EXERCISE REQUIREMENTS →
Each line that has the string "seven" must be copied from the records below.

BEGIN EXTRACTED MATERIAL

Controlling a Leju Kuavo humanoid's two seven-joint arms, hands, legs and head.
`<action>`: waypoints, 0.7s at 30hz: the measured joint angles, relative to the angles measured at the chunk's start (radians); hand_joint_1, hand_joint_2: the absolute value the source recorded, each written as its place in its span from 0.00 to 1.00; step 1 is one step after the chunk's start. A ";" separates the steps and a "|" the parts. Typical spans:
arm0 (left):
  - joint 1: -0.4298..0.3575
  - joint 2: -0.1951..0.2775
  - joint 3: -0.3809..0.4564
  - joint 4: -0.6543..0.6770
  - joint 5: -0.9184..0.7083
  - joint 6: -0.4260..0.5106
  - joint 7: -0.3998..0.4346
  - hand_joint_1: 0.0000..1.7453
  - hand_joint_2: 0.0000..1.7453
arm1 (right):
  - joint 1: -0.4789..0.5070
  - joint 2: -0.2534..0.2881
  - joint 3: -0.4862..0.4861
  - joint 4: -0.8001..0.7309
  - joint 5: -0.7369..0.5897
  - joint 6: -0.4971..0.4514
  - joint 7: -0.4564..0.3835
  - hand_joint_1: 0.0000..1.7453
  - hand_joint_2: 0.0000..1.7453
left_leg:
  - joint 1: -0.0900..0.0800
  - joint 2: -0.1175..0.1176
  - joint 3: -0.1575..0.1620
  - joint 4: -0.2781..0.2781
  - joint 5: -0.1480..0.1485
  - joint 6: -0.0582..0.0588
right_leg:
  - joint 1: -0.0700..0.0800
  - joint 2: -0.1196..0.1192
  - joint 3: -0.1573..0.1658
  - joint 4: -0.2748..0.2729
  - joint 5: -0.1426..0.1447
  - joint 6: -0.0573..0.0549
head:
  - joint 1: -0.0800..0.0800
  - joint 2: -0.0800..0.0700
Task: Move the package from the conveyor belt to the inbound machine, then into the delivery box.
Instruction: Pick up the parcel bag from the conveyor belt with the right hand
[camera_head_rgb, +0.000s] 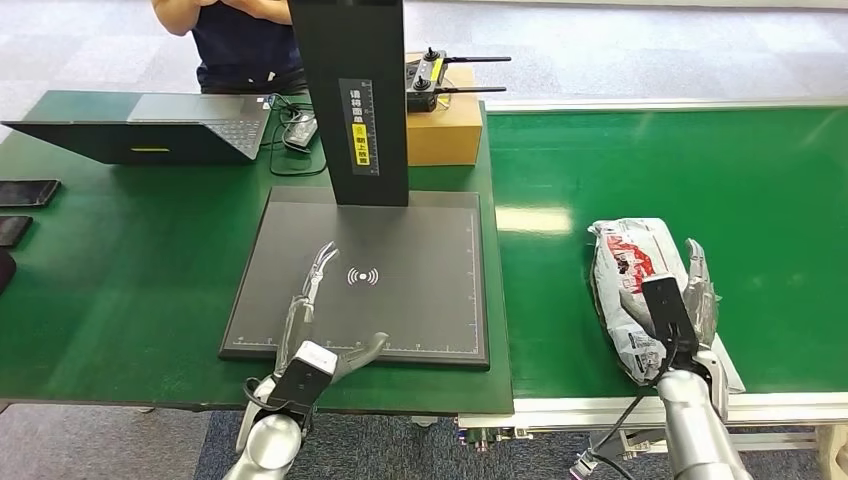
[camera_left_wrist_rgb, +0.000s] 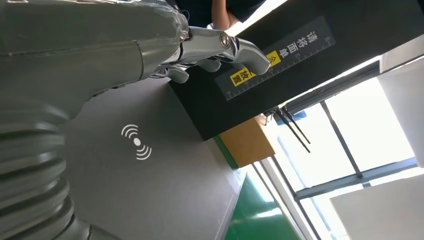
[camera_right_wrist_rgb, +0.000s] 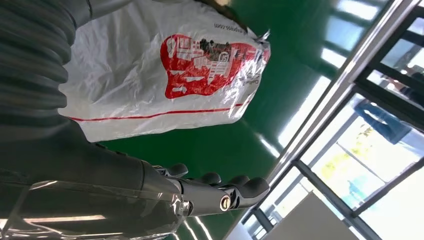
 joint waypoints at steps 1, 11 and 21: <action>-0.001 0.000 -0.001 0.002 0.001 0.002 -0.004 0.00 1.00 | -0.031 -0.006 0.000 0.046 0.013 -0.012 0.007 0.00 1.00 | 0.000 0.000 0.000 0.000 0.000 0.000 | 0.000 0.000 0.000 0.000 0.000 0.000 | 0.000 0.000; -0.007 0.000 -0.010 0.042 0.014 0.023 -0.028 0.00 1.00 | -0.224 -0.033 0.024 0.416 0.124 -0.036 0.141 0.00 1.00 | 0.000 -0.001 -0.001 0.000 0.001 0.000 | 0.000 0.000 0.000 0.000 0.000 0.000 | 0.000 0.000; -0.031 0.000 -0.013 0.120 0.050 0.038 -0.067 0.00 1.00 | -0.246 -0.028 0.124 0.553 0.283 0.084 0.378 0.00 1.00 | 0.000 -0.001 0.000 0.000 0.001 0.000 | 0.000 -0.001 0.000 0.000 0.000 0.000 | 0.000 0.000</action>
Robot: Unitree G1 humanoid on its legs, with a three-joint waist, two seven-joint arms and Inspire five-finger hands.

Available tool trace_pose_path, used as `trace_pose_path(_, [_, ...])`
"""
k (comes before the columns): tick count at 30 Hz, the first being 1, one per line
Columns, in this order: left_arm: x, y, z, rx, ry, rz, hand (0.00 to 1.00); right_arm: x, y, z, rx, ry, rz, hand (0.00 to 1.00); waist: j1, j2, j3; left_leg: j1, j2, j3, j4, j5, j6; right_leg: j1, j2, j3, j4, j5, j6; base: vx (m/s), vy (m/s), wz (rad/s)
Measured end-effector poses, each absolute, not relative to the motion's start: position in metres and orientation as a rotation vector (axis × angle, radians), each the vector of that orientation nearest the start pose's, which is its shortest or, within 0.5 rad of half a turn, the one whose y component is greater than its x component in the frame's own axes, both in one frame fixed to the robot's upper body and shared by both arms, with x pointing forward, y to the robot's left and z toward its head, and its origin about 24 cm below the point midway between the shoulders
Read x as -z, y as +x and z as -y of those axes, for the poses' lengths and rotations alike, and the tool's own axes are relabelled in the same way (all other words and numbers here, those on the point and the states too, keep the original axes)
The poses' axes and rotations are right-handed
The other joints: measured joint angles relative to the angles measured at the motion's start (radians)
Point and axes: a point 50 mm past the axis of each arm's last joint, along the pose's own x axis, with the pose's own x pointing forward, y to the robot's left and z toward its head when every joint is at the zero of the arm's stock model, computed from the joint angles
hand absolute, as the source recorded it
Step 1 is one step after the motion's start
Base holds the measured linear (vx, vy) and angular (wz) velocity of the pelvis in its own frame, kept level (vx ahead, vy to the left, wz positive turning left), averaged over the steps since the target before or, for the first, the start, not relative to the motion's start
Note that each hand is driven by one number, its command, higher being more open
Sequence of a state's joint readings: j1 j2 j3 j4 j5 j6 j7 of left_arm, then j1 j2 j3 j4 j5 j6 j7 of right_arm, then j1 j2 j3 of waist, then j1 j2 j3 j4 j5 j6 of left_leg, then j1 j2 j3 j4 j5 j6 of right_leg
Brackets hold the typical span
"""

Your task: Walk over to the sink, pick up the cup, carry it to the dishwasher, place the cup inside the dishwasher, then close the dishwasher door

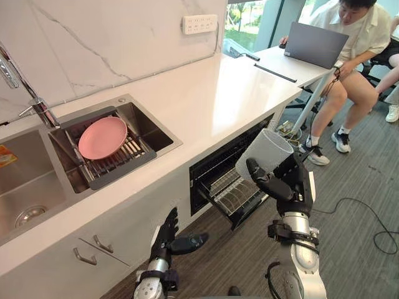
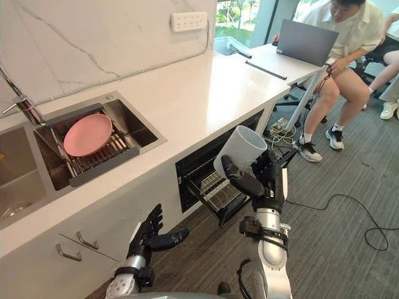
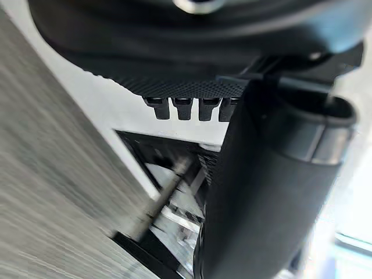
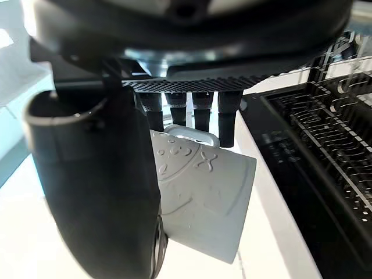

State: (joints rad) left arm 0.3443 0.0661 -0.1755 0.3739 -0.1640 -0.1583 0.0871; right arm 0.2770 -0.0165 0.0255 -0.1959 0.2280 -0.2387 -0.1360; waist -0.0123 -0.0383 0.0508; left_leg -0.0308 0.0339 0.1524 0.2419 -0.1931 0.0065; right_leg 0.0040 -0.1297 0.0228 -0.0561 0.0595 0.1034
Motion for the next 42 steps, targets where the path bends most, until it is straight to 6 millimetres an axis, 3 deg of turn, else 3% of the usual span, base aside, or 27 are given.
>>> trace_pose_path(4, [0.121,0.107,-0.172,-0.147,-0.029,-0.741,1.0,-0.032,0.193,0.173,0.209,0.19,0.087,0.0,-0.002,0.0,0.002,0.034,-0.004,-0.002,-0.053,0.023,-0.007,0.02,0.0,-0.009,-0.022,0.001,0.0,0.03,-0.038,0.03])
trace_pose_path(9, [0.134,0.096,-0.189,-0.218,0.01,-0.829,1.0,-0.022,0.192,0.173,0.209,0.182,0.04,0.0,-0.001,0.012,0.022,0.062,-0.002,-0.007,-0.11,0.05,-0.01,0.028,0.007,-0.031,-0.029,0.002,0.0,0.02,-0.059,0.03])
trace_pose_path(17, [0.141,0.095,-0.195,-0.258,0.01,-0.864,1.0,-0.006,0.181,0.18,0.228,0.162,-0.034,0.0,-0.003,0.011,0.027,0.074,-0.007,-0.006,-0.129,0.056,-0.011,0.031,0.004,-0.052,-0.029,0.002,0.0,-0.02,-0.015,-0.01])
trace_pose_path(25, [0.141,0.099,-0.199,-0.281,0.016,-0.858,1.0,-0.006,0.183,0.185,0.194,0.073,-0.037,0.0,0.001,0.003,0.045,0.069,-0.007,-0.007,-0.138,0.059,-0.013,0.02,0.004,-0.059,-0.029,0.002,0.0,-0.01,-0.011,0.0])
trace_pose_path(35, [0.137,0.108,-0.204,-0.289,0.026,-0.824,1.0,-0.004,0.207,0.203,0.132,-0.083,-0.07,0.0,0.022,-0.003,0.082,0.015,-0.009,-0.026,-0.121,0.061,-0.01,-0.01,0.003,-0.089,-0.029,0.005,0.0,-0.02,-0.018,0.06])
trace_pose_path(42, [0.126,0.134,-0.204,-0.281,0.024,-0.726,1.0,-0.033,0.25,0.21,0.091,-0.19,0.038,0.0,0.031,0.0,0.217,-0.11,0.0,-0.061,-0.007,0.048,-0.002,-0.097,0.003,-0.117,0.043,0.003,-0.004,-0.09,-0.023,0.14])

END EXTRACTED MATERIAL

SOLUTION →
Controlling a Leju Kuavo humanoid's two seven-joint arms, hands, legs and head.
Robot: Unitree G1 humanoid on its legs, with a three-joint waist, two seven-joint arms and Inspire five-finger hands.

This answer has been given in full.